### TASK ITEM:
No picture belongs in the answer, which must hold exactly the lines from the one with "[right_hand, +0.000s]" through the final line below.

### INFORMATION SUPPLIED:
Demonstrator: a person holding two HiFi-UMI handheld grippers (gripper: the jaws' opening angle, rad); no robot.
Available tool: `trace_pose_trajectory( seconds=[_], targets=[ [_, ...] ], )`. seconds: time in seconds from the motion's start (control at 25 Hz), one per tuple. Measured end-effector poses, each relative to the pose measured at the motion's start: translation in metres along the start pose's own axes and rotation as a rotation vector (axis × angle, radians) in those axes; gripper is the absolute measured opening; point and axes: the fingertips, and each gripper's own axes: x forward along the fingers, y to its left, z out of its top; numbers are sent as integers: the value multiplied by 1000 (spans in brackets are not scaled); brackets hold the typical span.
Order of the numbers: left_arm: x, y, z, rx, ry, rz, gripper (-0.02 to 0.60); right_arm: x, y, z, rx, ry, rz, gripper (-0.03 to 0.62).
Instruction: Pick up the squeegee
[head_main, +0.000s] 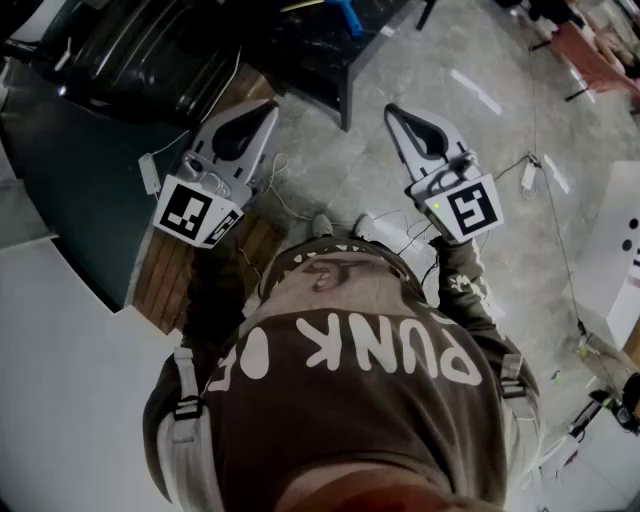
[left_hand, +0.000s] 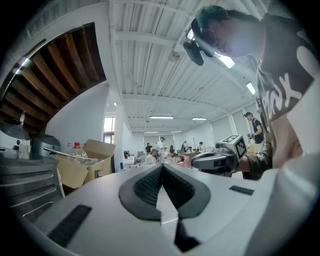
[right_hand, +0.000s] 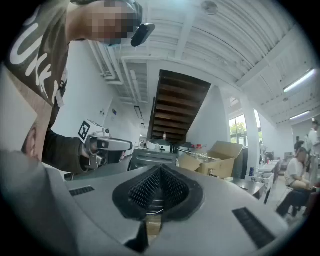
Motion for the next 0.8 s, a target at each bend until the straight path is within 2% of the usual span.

### ANSWER TO THIS TASK:
[right_hand, +0.000s] 
Motion for the next 0.8 s, a target at each bend until the straight path is within 2% of the usual span.

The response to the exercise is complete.